Sets a quantizer group to a given candidate bitwidth :type name_to_quantizer_dict: Dict :param name_to_quantizer_dict: Gets module from module name :type candidate: Tuple[Tuple[int, QuantizationDataType], Tuple[int, QuantizationDataType]] :param candidate: candidate with act and param bw and data types

Return type:: None

to_list()[source]¶: Converts quantizer group to a list :rtype: List[Tuple[str, str]] :return: List containing input/output quantizers & weight quantizers

CallbackFunc Definition

class aimet_common.defs.CallbackFunc(func, func_callback_args=None)[source]¶

Class encapsulating call back function and it’s arguments

Parameters:

func (Callable) – Callable Function
func_callback_args – Arguments passed to the callable function

class aimet_torch.amp.mixed_precision_algo.EvalCallbackFactory(data_loader, forward_fn=None)[source]¶

Factory class for various built-in eval callbacks

Parameters:

data_loader (DataLoader) – Data loader to be used for evaluation
forward_fn (Optional[Callable[[Module, Any], Tensor]]) – Function that runs forward pass and returns the output tensor. This function is expected to take 1) a model and 2) a single batch yielded from the data loader, and return a single torch.Tensor object which represents the output of the model. The default forward function is roughly equivalent to lambda model, batch: model(batch)

sqnr(num_samples=128)[source]¶

Returns SQNR eval callback.

Parameters:: num_samples (int) – Number of samples used for evaluation
Return type:: Callable[[Module], float]
Returns:: A callback function that evaluates the input model’s SQNR between fp32 outputs and fake-quantized outputs

TensorFlow

Top-level API for Regular AMP

aimet_tensorflow.keras.mixed_precision.choose_mixed_precision(sim, candidates, eval_callback_for_phase1, eval_callback_for_phase2, allowed_accuracy_drop, results_dir, clean_start, forward_pass_callback, amp_search_algo=AMPSearchAlgo.Binary, phase1_optimize=True)[source]¶

High-level API to perform in place Mixed Precision evaluation on the given sim model.
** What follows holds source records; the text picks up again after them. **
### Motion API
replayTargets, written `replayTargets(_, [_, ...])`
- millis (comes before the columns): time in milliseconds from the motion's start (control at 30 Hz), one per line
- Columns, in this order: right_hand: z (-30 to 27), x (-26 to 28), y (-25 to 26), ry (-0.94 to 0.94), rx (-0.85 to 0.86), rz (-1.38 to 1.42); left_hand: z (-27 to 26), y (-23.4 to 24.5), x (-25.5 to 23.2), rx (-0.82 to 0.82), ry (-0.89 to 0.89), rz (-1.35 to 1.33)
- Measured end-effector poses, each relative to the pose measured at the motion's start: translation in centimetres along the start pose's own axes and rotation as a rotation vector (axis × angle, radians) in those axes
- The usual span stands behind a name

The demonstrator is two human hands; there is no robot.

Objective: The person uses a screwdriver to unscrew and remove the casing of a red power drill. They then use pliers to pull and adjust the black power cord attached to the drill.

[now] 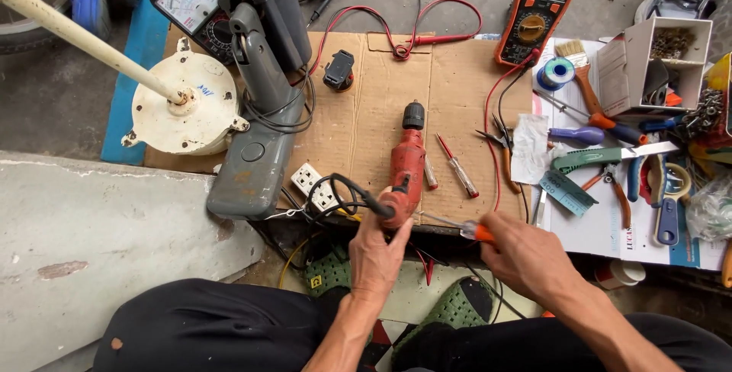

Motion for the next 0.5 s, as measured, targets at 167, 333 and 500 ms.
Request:
replayTargets(167, [-4.7,4.5,1.0,-0.544,0.101,0.887,-1.1,-1.9,-0.2,-0.091,-0.146,0.161])
replayTargets(333, [-5.5,11.5,1.9,-0.353,-0.152,1.077,-1.3,-3.6,-1.2,0.028,-0.144,0.211])
replayTargets(500, [-4.6,12.7,2.3,-0.399,-0.516,1.386,-2.4,-3.8,-1.4,0.034,-0.240,0.181])
Point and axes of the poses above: each hand's wrist, its own z-axis towards the middle knuckle, its own y-axis out of the back of the hand, x = y × z, the point moved 1 cm from there along z, towards the middle knuckle, and after that the axes turned 12 degrees about -y, right-handed, at the moved point
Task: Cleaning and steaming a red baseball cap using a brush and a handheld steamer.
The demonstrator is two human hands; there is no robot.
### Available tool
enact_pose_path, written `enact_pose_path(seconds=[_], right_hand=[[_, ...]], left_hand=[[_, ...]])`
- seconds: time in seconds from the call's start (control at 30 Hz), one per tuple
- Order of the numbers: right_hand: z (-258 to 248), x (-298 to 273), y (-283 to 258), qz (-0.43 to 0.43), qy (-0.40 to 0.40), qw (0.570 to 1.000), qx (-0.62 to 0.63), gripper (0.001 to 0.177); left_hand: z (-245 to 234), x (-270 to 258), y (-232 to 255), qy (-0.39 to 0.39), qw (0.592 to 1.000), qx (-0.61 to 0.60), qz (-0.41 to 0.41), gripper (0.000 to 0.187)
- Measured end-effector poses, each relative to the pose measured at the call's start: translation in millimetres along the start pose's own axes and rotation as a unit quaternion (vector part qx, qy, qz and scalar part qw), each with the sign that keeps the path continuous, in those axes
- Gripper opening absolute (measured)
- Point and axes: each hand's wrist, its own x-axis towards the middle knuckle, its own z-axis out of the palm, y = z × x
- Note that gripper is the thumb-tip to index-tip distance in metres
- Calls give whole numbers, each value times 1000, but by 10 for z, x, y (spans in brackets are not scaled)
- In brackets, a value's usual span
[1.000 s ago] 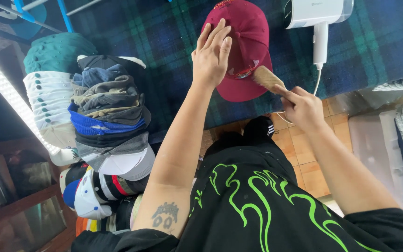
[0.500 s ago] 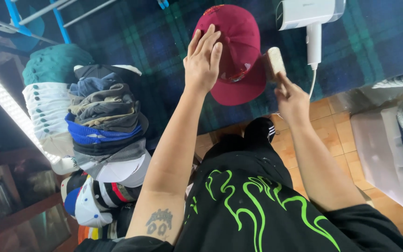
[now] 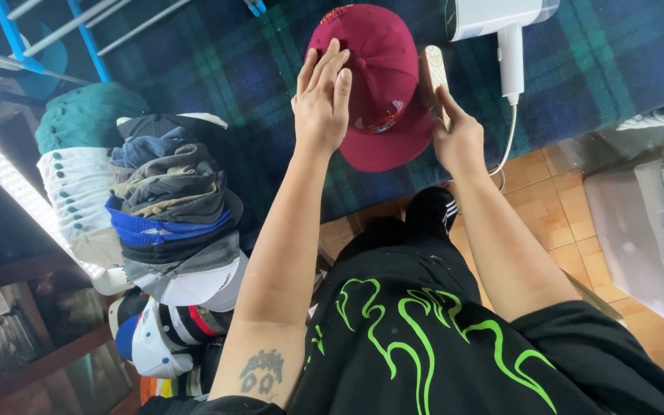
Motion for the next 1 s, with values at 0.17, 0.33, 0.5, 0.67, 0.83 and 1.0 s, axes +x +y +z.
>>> enact_pose_path(seconds=[0.17, 0.33, 0.5, 0.67, 0.83, 1.0], right_hand=[[-114, -599, 143, 15, -26, 1000, 7, 57], [-227, -1242, 828, 69, -69, 995, -14, 58], [-410, -1234, 246, 147, -32, 978, 143, 60], [-202, -541, 63, 113, -104, 983, 99, 60], [-158, 190, 43, 42, -97, 994, 29, 58], [-29, 36, -159, -6, -30, 993, 115, 54]], left_hand=[[-53, -5, 19, -7, 1000, -9, 0, 63], [-50, -13, 13, 1, 1000, -14, 2, 61], [63, 0, -76, 26, 999, -4, 19, 58], [62, -1, -53, 37, 999, 6, 17, 56], [100, 9, -126, 41, 999, -6, 35, 55], [123, 69, -130, 52, 997, -22, 45, 60]])
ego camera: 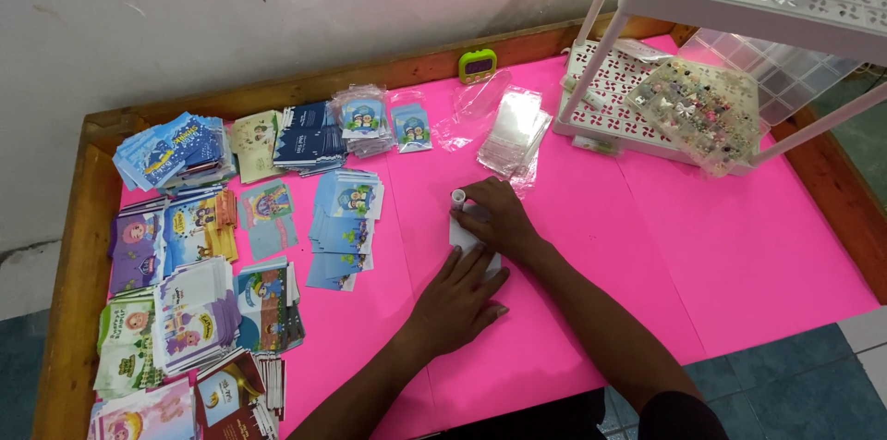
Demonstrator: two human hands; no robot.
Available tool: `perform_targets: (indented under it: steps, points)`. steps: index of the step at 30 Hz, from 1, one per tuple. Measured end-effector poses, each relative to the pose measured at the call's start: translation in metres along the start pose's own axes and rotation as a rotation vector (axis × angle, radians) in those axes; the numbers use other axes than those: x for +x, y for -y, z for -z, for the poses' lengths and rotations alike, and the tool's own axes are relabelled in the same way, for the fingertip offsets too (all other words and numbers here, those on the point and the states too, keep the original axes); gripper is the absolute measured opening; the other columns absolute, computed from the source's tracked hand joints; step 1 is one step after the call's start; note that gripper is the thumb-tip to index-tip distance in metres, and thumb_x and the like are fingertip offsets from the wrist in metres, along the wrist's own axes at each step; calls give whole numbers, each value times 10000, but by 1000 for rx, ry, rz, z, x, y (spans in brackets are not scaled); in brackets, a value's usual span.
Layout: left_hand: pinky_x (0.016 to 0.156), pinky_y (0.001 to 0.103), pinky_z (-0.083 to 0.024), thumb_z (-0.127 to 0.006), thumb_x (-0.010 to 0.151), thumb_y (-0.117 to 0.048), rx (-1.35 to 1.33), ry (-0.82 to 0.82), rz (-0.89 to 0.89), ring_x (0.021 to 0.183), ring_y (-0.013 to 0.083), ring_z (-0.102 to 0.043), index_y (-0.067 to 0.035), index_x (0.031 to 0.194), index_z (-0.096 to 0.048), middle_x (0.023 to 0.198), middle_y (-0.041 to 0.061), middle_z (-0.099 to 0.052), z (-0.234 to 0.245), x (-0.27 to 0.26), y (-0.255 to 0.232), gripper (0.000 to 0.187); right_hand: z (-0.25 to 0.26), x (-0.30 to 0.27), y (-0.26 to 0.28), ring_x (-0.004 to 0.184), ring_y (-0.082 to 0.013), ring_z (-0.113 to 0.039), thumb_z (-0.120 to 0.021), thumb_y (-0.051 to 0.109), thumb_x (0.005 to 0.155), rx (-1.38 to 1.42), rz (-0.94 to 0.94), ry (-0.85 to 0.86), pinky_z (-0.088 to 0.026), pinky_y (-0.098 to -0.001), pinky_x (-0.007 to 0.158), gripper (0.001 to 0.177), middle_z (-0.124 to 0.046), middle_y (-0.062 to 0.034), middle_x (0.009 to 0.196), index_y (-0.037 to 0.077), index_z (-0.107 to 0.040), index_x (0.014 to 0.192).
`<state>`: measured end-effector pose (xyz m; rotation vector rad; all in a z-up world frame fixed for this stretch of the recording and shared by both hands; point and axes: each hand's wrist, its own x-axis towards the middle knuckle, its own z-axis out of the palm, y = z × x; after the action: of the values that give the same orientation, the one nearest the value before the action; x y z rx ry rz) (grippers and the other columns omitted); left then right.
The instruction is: Packaging small illustrated cards into clear plastic sleeves on a pink workspace.
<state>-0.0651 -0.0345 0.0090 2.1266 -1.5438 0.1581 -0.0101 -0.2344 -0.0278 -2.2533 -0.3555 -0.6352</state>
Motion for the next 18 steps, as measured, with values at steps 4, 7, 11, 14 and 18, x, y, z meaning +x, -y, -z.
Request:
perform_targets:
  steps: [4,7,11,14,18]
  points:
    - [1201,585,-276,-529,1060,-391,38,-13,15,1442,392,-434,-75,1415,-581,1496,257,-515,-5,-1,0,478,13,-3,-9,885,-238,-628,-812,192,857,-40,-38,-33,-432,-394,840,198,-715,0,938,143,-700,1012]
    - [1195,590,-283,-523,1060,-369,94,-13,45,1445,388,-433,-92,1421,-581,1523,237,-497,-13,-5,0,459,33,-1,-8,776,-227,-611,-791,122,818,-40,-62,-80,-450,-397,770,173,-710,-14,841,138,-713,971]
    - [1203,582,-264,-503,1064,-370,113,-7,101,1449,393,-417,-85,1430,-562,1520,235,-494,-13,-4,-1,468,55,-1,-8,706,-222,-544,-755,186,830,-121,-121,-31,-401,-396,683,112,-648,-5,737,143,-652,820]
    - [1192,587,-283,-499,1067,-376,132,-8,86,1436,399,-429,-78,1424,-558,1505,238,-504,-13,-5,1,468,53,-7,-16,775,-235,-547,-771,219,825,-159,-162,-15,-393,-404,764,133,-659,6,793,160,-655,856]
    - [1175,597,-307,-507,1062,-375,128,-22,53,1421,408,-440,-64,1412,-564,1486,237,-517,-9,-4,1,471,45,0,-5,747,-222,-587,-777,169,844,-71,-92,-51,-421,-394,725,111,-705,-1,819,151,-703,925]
A pareto list is created and a curve for Accuracy vs BitOps is saved under the results directory

Parameters:

sim (QuantizationSimModel) – Quantized sim model
input_shape – tuple or list of tuples of input shape to the model
starting_op_names – List of starting op names of the model
output_op_names – List of output op names of the model
candidates (List[Tuple[Tuple[int, QuantizationDataType], Tuple[int, QuantizationDataType]]]) –
List of tuples for all possible bitwidth values for activations and parameters Suppose the possible combinations are- ((Activation bitwidth - 8, Activation data type - int), (Parameter bitwidth - 16, parameter data type - int)) ((Activation bitwidth - 16, Activation data type - float), (Parameter bitwidth - 16, parameter data type - float)) candidates will be [((8, QuantizationDataType.int), (16, QuantizationDataType.int)),

((16, QuantizationDataType.float), (16, QuantizationDataType.float))]
eval_callback_for_phase1 (CallbackFunc) – An object of CallbackFunc class which takes in Eval function (callable) and eval function parameters. This evaluation callback used to measure sensitivity of each quantizer group during phase 1. The phase 1 involves finding accuracy list/sensitivity of each module. Therefore, a user might want to run the phase 1 with a smaller dataset
eval_callback_for_phase2 (CallbackFunc) – An object of CallbackFunc class which takes in Eval function (callable) and eval function parameters. Evaluation callback used to get accuracy of quantized model for phase 2 calculations. The phase 2 involves finding pareto front curve
allowed_accuracy_drop (Optional[float]) – Maximum allowed drop in accuracy from FP32 baseline. The pareto front curve is plotted only till the point where the allowable accuracy drop is met. To get a complete plot for picking points on the curve, the user can set the allowable accuracy drop to None.
results_dir (str) – Path to save results and cache intermediate results
clean_start (bool) – If true, any cached information from previous runs will be deleted prior to starting the mixed-precision analysis. If false, prior cached information will be used if applicable. Note it is the user’s responsibility to set this flag to true if anything in the model or quantization parameters changes compared to the previous run.
forward_pass_callback (CallbackFunc) – An object of CallbackFunc class which takes in Forward pass function (callable) and its function parameters. Forward pass callback used to compute quantization encodings
amp_search_algo (AMPSearchAlgo) – A valid value from the Enum AMPSearchAlgo. Defines the search algorithm to be used for the phase 2 of AMP. Default to BruteForce for regular AMP.
phase1_optimize (bool) – If user set this parameter to false then phase1 default logic will be executed else optimized logic will be executed.

Return type:

Optional[List[Tuple[int, float, QuantizerGroup, int]]]

Returns:

Pareto front list containing a list of (Relative bit ops wrt baseline candidate, eval score, quantizer group and the candidate being used in each step). The Pareto front list can be used for plotting a pareto front curve which provides information regarding how bit ops vary w.r.t. accuracy. If the allowable accuracy drop is set to 100% then a user can use the pareto front curve to pick points and re-run, None if we early exit the mixed precision algorithm.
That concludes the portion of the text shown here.